The pamphlet isn’t a comprehensive treatment of the subject but an “idiosyncratic essay” (with a bibliography for those who want more).  Here are some of the things that struck me, a mix of unknown unknowns, unknown knowns and known unknowns.

Design perfection on the computer screen may be something else entirely on the page.  A pamphlet page can be read almost to the central gutter but the binding of a paperback reduces page width by up to 20mm. 

Some typefaces are more economical than others with space across a page. 

Typesetters enjoy finding or making links between the typeface chosen and the writer and/or subject; Cambridge used a typeface called Tacitus (after the Roman historian famous for his irony, unusual vocabulary and the extreme compression of his writing) in a pamphlet on the Gaelic poet and scholar Derick Thomson. 

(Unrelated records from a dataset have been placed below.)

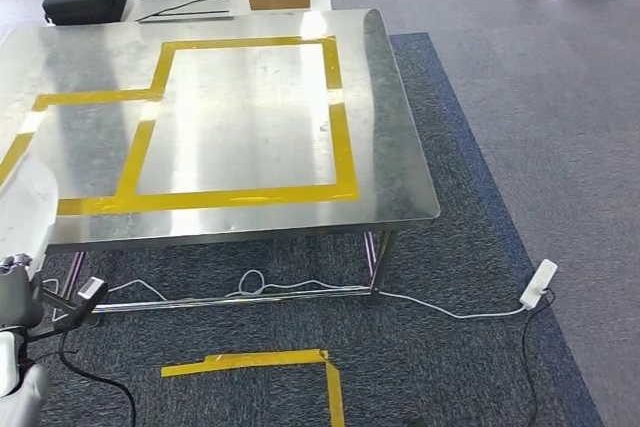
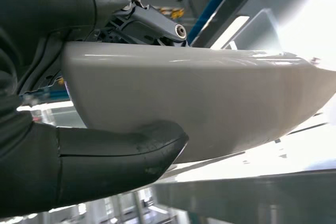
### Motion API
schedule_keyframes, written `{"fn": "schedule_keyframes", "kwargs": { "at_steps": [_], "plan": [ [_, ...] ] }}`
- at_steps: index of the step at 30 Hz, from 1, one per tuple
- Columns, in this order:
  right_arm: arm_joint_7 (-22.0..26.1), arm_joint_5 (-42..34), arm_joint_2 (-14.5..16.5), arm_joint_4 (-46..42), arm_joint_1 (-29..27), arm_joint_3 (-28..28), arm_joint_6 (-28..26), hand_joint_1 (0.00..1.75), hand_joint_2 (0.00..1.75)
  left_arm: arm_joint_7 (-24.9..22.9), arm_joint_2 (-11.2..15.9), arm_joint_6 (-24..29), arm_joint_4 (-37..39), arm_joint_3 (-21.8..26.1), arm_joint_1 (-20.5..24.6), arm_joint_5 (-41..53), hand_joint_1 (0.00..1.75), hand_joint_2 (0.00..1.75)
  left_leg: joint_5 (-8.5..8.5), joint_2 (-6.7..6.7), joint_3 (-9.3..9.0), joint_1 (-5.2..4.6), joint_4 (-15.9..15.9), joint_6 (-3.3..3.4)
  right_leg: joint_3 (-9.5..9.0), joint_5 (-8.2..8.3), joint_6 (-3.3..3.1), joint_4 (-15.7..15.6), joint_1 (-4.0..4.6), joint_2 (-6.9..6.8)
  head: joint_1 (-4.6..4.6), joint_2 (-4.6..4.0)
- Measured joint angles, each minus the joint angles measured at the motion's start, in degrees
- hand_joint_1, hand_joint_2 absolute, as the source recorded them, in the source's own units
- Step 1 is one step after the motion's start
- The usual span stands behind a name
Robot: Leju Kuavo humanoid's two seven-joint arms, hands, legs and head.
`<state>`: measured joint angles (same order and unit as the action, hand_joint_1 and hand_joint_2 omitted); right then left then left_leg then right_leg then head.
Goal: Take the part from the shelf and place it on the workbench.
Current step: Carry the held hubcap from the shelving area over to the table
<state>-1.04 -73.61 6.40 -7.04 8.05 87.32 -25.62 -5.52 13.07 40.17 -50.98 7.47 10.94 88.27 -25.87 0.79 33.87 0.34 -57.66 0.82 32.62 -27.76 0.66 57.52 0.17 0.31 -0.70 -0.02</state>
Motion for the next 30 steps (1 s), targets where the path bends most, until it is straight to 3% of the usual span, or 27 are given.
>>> {"fn": "schedule_keyframes", "kwargs": {
  "at_steps": [10, 20, 30],
  "plan": [
    [0.22, -0.01, -0.02, 0.01, 0.05, 0.02, 0.32, 0.0, 0.0, 1.72, -1.03, 0.0, 0.84, -1.29, 1.25, -0.03, 1.33, 1.75, 0.24, -0.01, -0.04, 0.27, 0.37, -1.28, 0.14, -0.08, -0.59, 0.16, 0.28, 0.05, 0.02, 0.0],
    [0.67, -0.26, 0.01, -0.01, 0.1, 0.04, 1.14, 0.0, 0.0, 11.72, -3.52, 0.01, 2.13, -1.18, 4.11, -0.1, 1.33, 1.75, 0.24, -0.02, 0.03, 0.11, 0.34, -1.28, 0.11, 0.05, -0.64, 0.09, 0.11, 0.04, 0.04, 0.0],
    [0.67, -0.22, 0.01, -0.02, 0.15, 0.04, 1.7, 0.0, 0.0, 12.55, -4.44, 0.0, 3.58, -1.2, 8.45, -0.04, 1.33, 1.75, 0.25, -0.01, 0.03, 0.03, 0.33, -1.27, 0.12, 0.13, -0.52, 0.09, 0.02, 0.04, 0.02, 0.0]
  ]
}}
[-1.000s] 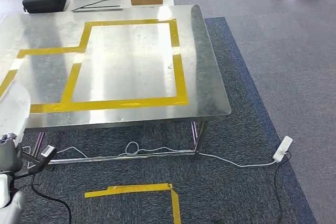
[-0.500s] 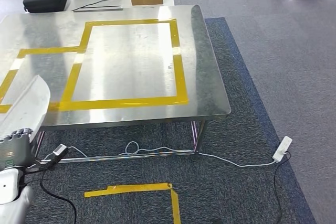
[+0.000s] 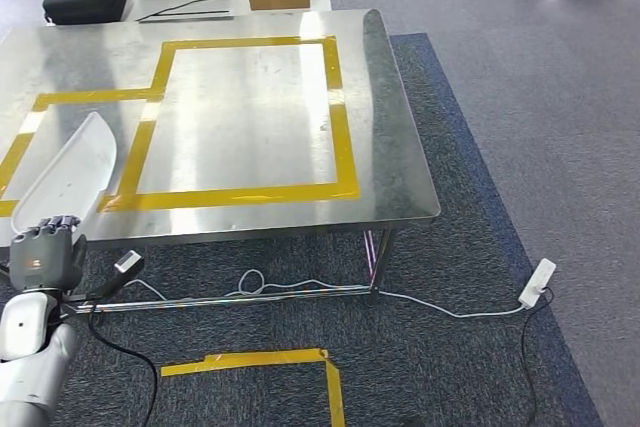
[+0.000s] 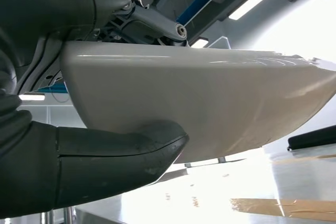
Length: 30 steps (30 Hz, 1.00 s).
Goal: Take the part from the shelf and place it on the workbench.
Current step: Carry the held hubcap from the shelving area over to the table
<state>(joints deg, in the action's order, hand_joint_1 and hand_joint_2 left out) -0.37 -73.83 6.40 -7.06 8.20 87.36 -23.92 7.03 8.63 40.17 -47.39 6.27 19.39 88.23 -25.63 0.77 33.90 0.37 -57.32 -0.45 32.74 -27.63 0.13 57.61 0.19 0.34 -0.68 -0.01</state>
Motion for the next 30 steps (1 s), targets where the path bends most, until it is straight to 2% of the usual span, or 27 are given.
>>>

There is a typeface called Turnip. 

Unlike prose blocks in a book, the varying shapes of poems can lead to ‘show-through’ of type from one page to the next.  I suppose I had noticed this, but not enough to… notice.

Poetry dilemma: do you set the same left-hand margin on each page, or use an imaginary centre line to place the poems?  The latter may be necessary for a mix of long- and short-lined poems.  Sharon Olds’ Stag’s Leap happened to be on the table: I opened it and read with new eyes.  Her poems may be mostly blocks but the line length varies from middling to quite long.  Cape, her publisher, chose the centred approach.  This does – now – look slightly odd when one leaves through, but the other options would have been to squeeze the shorter-lined poems right over to the left, leaving lots of space on the right; or turn the longer lines over, ie run them on into the next line.  “Love” must have been maddening to arrange on its first, full page: the left-hand side of it almost disappears into the central gutter so as to accommodate all the lines … except line 1, which has to be turned over.  But then this is how the first few lines read:

I had thought it was something we were in. I had thought we
in it that day, in the capital
of his early province – how could we
not have been in it, in our hotel bed, in the
cries through the green grass-blade.

The initial awkwardness gets read into the argument of the poem.  In this case that works rather well with the emphasis on the forced line break “we / were”, two key words for the poem and indeed the whole book.  So I’m now almost wondering if the turning-over here was deliberate.

Cambridge compares writing poetry and typography because both “require almost neurotic levels of attention to detail”.  I’m no designer but am now engaged in noticing typesetting, along with birdsong and the silhouettes of winter trees.  

PS: I know the text of this blog post starts too far below the title.  I’ve been messing around with it for 15 minutes and have only made it worse…

PPS: I’ve just seen that Dave Coates (at Dave Poems, see the blog list on the right) has won this year’s Saboteur Best Reviewer Award.  Hooray!! and congratulations to him.